When Washington rode into Williamsburg two weeks later, his exploits were the talk of the capital. At first he attracted criticism for his defeat and the seemingly scandalous admission that Jumonville had been “assassinated.” To protect his own reputation, Dinwiddie alleged that Washington had disobeyed his orders not to engage with the French until “the whole forces were joined in a body.”
45
But he couldn’t denounce Washington without raising serious questions about his own judgment, and when he reported to London on the fiasco, he described it as a “small engagement, conducted with judgment by the officers and great bravery by our few forces.”
46
Dinwiddie also condemned the “monstrous” failure of other colonies to shore up the Virginia forces—a failure that gave Washington his first powerful proof of the need for continental unity.
47
In the coming weeks, condemnation of Washington gradually gave way to widespread acknowledgment that he had confronted terrifying odds at Fort Necessity. So sharp was the reversal of opinion that in early September the House of Burgesses paid special tribute to Washington and Mackay “for their late, gallant, and brave behavior in the defence of their country.”
48
Governor Horatio Sharpe of Maryland, who had excoriated Washington for impulsive behavior, wrote to him and explained that, as the true story of Fort Necessity became known, public opinion had shifted in his favor, and he concluded with the reassuring words: “Your reputation again revived.”
49
Thus, the ghastly frontier defeat came to be seen as a doomed but heroic defense rather than a military blunder that might have ruined Washington’s budding career.

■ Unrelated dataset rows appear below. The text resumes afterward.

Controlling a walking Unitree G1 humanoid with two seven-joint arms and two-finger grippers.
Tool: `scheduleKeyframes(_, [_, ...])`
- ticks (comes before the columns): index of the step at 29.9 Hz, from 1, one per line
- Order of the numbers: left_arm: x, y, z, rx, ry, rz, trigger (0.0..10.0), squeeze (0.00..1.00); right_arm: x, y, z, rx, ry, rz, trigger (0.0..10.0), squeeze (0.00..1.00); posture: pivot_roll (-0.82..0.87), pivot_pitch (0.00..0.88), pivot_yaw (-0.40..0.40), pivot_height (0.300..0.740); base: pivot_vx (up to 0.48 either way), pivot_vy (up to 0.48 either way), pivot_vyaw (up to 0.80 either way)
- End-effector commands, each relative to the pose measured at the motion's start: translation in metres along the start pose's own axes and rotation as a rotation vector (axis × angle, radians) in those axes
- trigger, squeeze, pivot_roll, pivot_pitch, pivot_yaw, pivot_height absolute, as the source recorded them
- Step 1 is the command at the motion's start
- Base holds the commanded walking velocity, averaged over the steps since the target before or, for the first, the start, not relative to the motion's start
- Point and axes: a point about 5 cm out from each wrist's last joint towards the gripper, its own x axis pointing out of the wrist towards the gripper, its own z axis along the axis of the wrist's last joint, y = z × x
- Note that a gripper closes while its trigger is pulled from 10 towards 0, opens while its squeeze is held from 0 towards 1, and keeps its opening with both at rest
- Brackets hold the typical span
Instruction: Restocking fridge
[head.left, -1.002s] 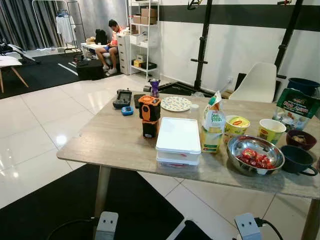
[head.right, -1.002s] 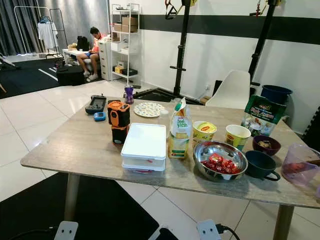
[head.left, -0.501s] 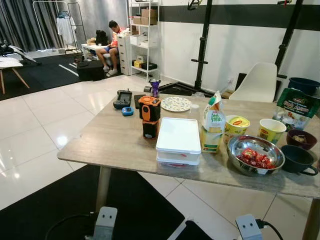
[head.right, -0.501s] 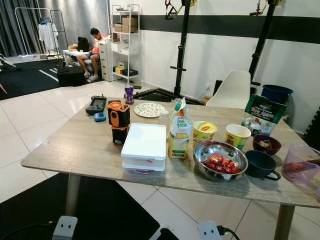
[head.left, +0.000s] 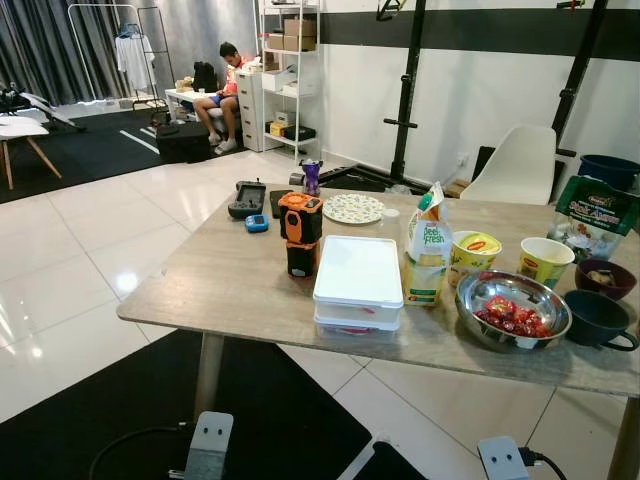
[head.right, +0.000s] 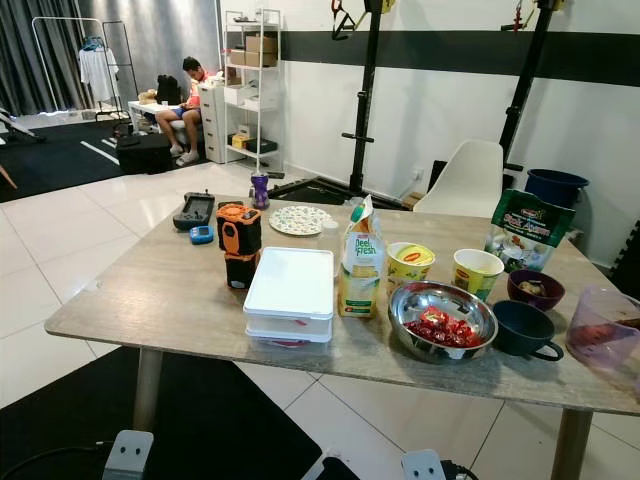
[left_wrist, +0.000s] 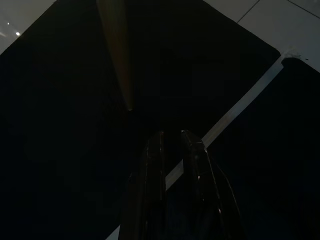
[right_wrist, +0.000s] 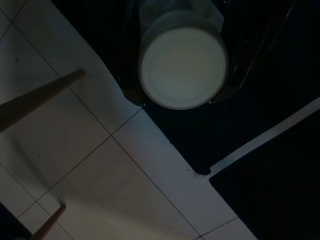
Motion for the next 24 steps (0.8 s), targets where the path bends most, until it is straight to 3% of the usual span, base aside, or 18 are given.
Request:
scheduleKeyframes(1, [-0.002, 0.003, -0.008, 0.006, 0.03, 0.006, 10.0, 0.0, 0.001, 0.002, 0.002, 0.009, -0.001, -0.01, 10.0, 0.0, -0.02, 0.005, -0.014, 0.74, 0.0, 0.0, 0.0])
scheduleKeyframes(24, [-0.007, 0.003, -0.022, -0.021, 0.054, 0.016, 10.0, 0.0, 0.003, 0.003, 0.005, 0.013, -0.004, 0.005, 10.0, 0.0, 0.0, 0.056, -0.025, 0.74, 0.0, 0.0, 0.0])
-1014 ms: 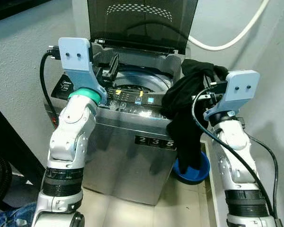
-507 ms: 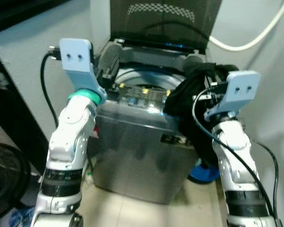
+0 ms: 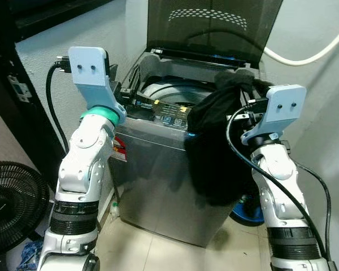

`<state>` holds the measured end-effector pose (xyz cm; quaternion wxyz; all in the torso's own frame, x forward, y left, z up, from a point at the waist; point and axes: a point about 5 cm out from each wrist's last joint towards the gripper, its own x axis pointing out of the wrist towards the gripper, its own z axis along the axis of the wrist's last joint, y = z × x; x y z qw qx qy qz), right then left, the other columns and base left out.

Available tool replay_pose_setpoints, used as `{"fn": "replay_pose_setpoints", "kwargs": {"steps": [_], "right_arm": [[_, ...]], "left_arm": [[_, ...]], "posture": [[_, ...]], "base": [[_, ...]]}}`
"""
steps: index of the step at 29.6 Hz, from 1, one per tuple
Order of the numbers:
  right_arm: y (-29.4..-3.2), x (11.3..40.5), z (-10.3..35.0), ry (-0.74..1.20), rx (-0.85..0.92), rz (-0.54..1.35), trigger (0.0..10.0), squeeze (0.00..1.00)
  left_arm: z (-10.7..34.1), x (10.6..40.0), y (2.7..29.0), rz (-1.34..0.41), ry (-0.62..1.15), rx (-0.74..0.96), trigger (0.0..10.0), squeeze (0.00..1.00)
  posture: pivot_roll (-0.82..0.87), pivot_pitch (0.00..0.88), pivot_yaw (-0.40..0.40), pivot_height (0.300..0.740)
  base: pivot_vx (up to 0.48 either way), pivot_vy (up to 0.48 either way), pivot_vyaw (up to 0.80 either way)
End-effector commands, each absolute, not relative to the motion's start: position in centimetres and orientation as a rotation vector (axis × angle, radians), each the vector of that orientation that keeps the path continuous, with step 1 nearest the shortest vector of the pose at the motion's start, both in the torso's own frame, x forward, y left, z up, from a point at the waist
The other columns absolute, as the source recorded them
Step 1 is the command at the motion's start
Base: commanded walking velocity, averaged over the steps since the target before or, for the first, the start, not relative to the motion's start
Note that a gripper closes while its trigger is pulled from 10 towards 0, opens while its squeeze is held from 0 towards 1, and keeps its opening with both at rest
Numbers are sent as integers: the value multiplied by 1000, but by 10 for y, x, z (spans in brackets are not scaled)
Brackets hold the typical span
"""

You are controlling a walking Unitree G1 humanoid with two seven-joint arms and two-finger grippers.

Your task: Clothes washing

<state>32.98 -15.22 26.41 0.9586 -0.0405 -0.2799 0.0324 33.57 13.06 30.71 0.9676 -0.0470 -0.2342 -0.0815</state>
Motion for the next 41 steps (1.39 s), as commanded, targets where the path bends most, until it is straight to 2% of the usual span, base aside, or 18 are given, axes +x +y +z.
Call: {"fn": "replay_pose_setpoints", "kwargs": {"steps": [1, 6, 15, 24, 41], "right_arm": [[-153, 322, 282, -671, -67, 51, 10000, 0], [-151, 319, 293, -720, -73, 54, 10000, 0], [-149, 321, 300, -738, -72, 54, 10000, 0], [-154, 323, 294, -704, -84, 22, 10000, 0], [-155, 323, 289, -682, -92, 24, 10000, 0]], "left_arm": [[312, 335, 132, -158, -509, -61, 10000, 0], [319, 332, 133, -160, -547, -50, 10000, 0], [325, 330, 133, -163, -574, -50, 10000, 0], [321, 330, 132, -176, -548, -37, 10000, 0], [319, 329, 124, -222, -537, -55, 10000, 0]], "posture": [[22, 13, 39, 740], [22, 11, 40, 740], [29, 11, 39, 740], [27, 22, 40, 740], [25, 26, 43, 740]], "base": [[480, 0, 0], [480, 0, 0], [474, 0, -700], [407, 0, 0], [0, 0, 0]]}}
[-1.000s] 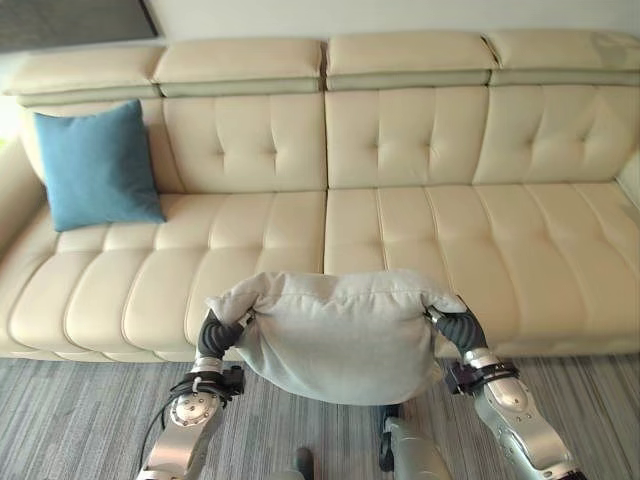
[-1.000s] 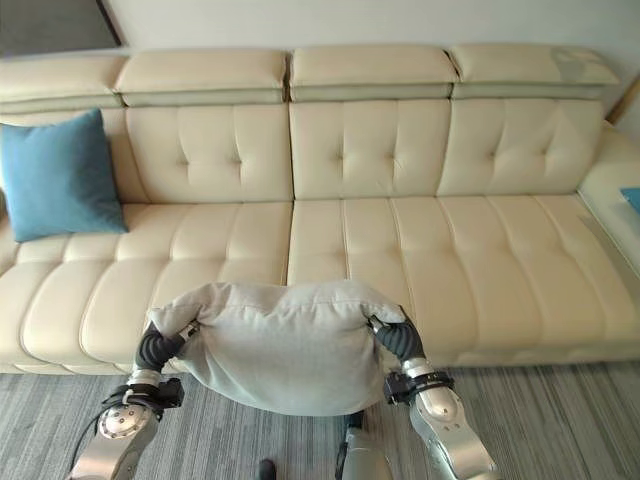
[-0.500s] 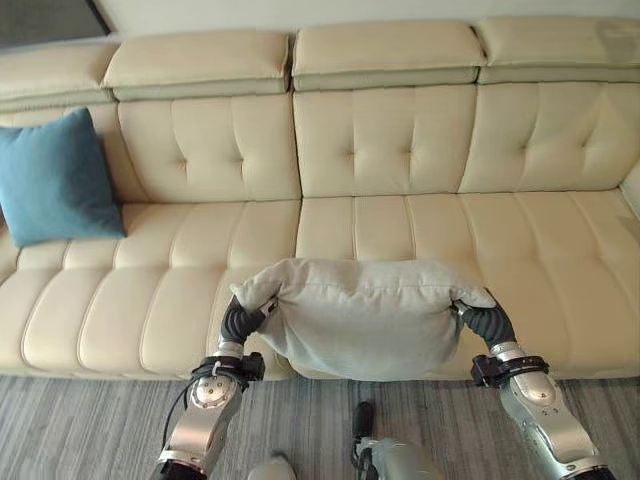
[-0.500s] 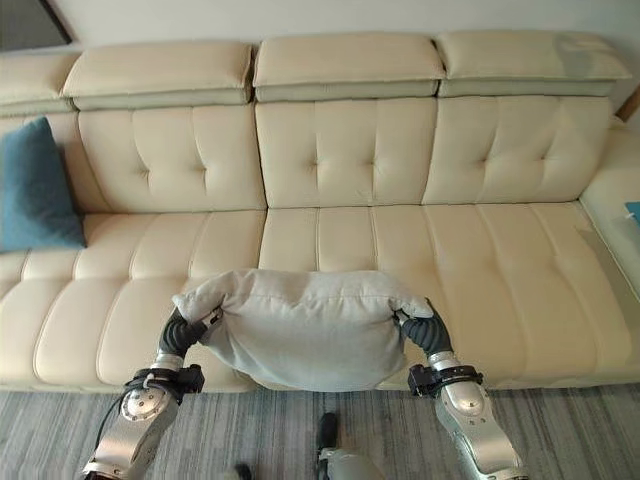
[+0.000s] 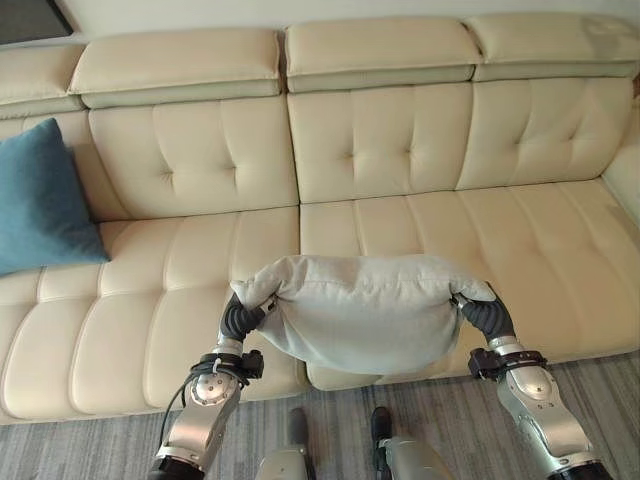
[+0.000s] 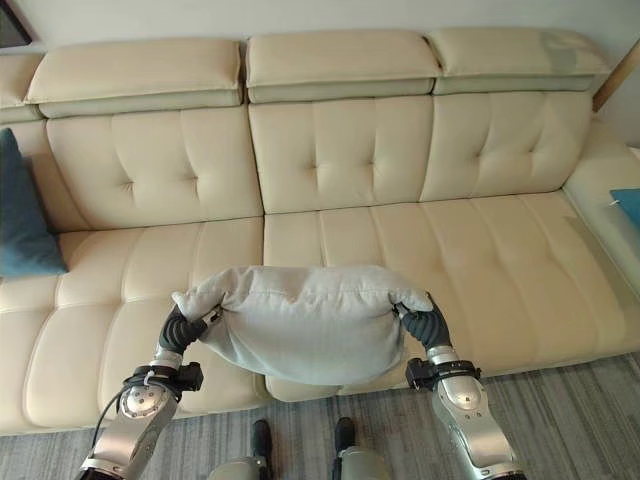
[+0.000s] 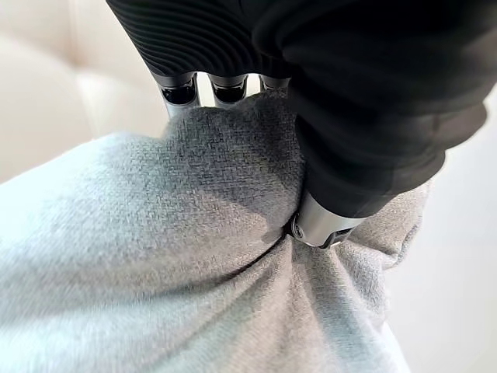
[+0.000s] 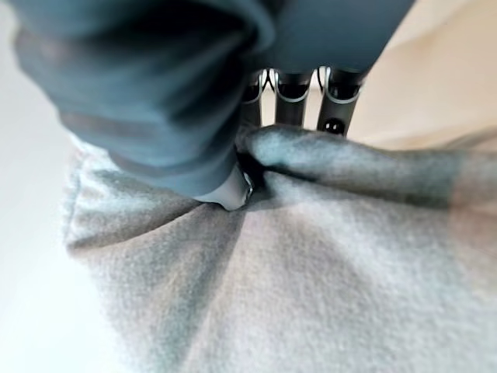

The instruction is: Pick up all the scattered cushions and arrange them neatly on the sofa.

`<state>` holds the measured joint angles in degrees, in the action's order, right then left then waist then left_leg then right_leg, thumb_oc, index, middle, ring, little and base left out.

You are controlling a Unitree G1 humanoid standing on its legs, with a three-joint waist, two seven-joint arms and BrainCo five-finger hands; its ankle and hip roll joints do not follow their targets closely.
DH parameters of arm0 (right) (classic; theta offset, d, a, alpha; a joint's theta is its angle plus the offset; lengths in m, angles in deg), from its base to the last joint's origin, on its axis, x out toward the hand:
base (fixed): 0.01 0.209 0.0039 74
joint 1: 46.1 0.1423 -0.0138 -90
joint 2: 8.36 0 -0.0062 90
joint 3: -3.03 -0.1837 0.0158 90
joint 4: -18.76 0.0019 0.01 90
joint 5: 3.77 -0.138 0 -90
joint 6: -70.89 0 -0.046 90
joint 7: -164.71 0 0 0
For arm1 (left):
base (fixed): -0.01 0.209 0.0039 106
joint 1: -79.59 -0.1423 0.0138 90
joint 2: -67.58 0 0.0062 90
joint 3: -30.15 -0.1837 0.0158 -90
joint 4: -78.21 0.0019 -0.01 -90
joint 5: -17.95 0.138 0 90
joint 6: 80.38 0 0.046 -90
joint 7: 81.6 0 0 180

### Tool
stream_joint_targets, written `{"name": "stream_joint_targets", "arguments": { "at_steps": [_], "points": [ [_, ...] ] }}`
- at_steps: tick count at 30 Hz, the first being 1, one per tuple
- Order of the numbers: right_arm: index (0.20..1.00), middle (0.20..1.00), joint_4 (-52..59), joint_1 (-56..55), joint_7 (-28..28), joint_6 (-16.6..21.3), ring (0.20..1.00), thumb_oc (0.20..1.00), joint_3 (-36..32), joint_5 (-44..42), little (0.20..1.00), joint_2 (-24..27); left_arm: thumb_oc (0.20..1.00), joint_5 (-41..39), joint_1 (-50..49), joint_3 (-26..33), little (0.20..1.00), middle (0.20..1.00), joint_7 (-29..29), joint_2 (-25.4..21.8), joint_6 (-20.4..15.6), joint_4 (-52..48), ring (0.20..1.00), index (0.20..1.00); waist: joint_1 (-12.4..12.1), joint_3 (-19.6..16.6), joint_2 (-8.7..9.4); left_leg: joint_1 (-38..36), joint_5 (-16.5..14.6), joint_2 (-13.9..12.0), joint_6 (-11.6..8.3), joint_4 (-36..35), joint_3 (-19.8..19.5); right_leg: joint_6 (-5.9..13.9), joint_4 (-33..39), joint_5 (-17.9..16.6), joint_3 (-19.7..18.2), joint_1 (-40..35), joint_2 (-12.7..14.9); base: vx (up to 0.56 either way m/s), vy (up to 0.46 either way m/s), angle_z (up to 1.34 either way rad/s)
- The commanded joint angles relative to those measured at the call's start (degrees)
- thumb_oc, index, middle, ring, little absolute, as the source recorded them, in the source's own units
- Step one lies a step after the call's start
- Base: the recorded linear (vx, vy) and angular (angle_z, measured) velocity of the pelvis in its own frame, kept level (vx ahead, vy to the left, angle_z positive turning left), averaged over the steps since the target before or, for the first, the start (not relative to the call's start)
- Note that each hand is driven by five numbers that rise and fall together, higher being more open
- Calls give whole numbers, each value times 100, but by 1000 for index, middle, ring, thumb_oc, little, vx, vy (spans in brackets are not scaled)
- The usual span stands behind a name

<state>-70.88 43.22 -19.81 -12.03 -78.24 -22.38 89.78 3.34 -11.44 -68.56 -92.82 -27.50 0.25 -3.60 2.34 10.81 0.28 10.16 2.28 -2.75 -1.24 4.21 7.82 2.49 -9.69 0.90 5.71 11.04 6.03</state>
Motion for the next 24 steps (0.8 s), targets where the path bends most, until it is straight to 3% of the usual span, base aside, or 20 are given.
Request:
{"name": "stream_joint_targets", "arguments": {
  "at_steps": [1, 6, 9, 14, 18, 24],
  "points": [
    [200, 200, 485, 926, -123, 654, 200, 200, 93, 61, 200, -176, 200, 199, 598, 319, 200, 200, -369, -395, -632, -299, 200, 200, -194, -255, 300, 411, -946, -184, -59, 1000, -36, 545, 581, -359, -291, -188, 628, 11, 53, -3],
    [200, 200, 296, 1697, -380, 748, 200, 200, 383, 80, 200, -293, 200, 321, 1391, 125, 200, 200, -713, -562, -704, -42, 200, 200, -218, -235, 320, 647, -920, -77, -27, 1014, -54, 563, 648, -503, -321, 15, 672, -23, 39, 4],
    [200, 200, -87, 2904, -778, 837, 200, 200, 814, 98, 200, -538, 200, 330, 2443, -139, 200, 200, -1142, -717, -780, 345, 200, 200, -283, -200, 353, 807, -833, -29, -42, 894, -54, 577, 765, -665, -314, 222, 668, -38, 2, 5],
    [200, 200, -684, 4017, -1144, 804, 200, 200, 1180, 295, 200, -501, 200, 308, 3423, -452, 200, 200, -1399, -992, -819, 871, 200, 200, -354, -129, 367, 969, -688, 7, -80, 731, -70, 602, 886, -812, -267, 429, 677, -6, -5, 1],
    [200, 200, -2182, 5454, -1603, 726, 200, 200, 1550, 121, 200, -498, 200, 8, 4969, -1148, 200, 200, -1563, -1261, -798, 2132, 200, 200, -455, 50, 329, 1318, -478, 19, -171, 605, -141, 650, 997, -985, -198, 836, 671, -47, -48, 9],
    [200, 200, -3700, 6628, -1782, 753, 200, 200, 1708, -385, 200, -362, 200, -181, 6106, -1599, 200, 200, -1636, -1364, -783, 3123, 200, 200, -533, 255, 279, 1893, -273, 27, -250, 549, -266, 706, 1063, -1142, -139, 1419, 626, -58, -54, 1]
  ]
}}
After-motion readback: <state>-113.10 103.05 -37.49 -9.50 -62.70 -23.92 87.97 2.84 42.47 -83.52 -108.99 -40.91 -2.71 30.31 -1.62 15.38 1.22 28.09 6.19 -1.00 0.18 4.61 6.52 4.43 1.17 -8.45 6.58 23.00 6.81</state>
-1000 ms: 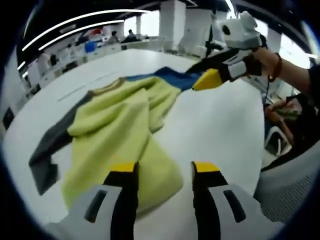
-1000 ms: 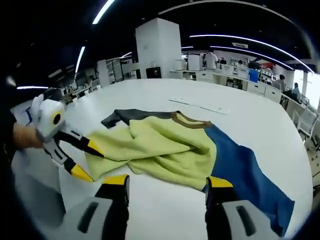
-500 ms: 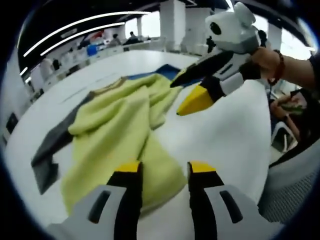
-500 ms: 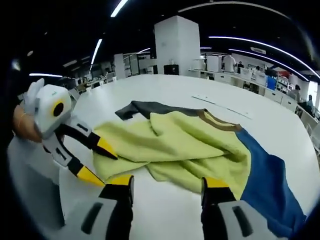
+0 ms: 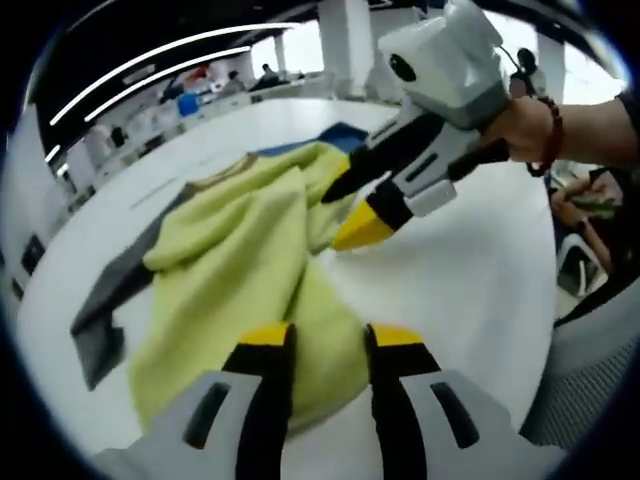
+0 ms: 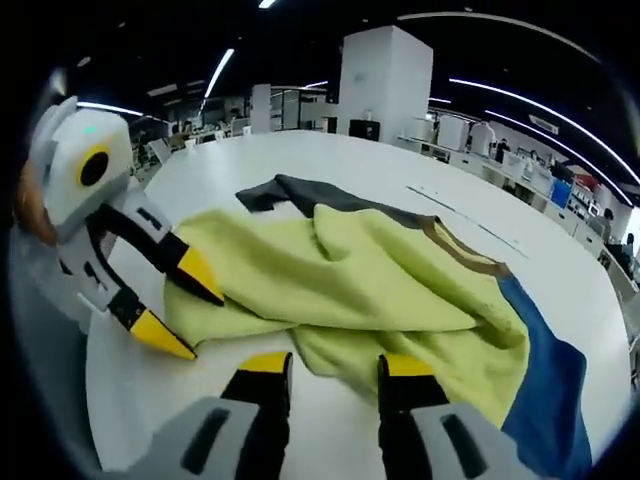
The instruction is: Fold the garment on the visible template until the final outline fits inside the template.
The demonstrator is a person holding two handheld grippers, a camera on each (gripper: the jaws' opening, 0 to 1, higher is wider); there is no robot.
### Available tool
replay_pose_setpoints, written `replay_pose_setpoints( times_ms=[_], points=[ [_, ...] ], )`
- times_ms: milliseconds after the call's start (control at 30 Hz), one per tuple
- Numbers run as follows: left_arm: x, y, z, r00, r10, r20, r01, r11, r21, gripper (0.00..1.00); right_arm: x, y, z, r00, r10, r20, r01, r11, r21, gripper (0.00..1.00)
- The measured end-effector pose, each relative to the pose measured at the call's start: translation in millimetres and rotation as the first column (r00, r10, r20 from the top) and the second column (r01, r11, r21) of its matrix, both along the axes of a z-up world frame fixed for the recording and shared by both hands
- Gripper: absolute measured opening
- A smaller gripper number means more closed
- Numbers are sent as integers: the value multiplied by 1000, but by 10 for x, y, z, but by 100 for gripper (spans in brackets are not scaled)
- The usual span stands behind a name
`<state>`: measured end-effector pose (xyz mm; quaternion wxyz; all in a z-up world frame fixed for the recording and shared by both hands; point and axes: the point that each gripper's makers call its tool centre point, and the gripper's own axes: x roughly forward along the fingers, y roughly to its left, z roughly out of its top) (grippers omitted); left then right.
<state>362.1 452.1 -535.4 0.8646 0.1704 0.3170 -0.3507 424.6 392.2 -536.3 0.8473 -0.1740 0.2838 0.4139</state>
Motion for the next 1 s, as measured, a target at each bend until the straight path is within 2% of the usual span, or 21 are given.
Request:
replay_pose_setpoints(
  times_ms=[100,200,333,533,767,1000],
  points=[
    [22,18,0,1000,16,3,-16,1000,-6,21,23,3,5,1000,5,20,-5,1000,-11,26],
    [57,54,1,1000,26,9,-26,1000,1,14,13,24,6,1000,16,22,-16,1000,-13,22],
    [72,80,11,999,41,-3,-41,999,-7,9,-3,50,6,1000,19,18,-19,1000,-6,16],
    [62,89,64,1000,28,-13,-28,999,-17,5,-16,33,-9,999,28,17,-28,999,-16,1],
    [52,115,211,1000,0,2,0,1000,-23,5,-139,-60,74,997,70,-32,-70,998,4,0],
    [136,184,457,1000,15,20,-14,996,-83,5,-256,-159,275,989,144,-33,-143,989,31,0]
  ],
)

The aftermath of Washington’s first military campaign was grievously disappointing to him. The Virginia Regiment, it was decided, would be divided into ten independent companies, with captain the top grade in each. For Washington, this would have meant an insulting demotion from his colonel’s rank. Anyone who thought he would accept such a setback, he wrote indignantly, “must entertain a very contemptible opinion of my weakness.”
50
Quite predictably, he decided to resign from the army in October rather than tolerate such a blow to his standing. But with his wilderness forays having confirmed his love of a military life, he said his resignation wasn’t meant “to gratify any desire I had to leave the military line. My inclinations are strongly bent to arms.”
51
If the whirlwind events had been hard on the tender ego of the ambitious young Washington, the carnage at Fort Necessity hadn’t shattered his courage or altered his resolution to pursue a military career. For a young man without enormous inherited wealth, the military remained a sure path to colonial advancement. Washington must have had a premonition that his military retirement was only temporary, for in late October he ordered from London some costly items for a resplendent uniform: a gold shoulder knot, six yards of gold regimental lace, twenty-four gold embroidered loops, a rich crimson military sash, four dozen gilt coat buttons, and a hat adorned with gold lace.
52
The young officer seemed to know that the world had not heard its last of him.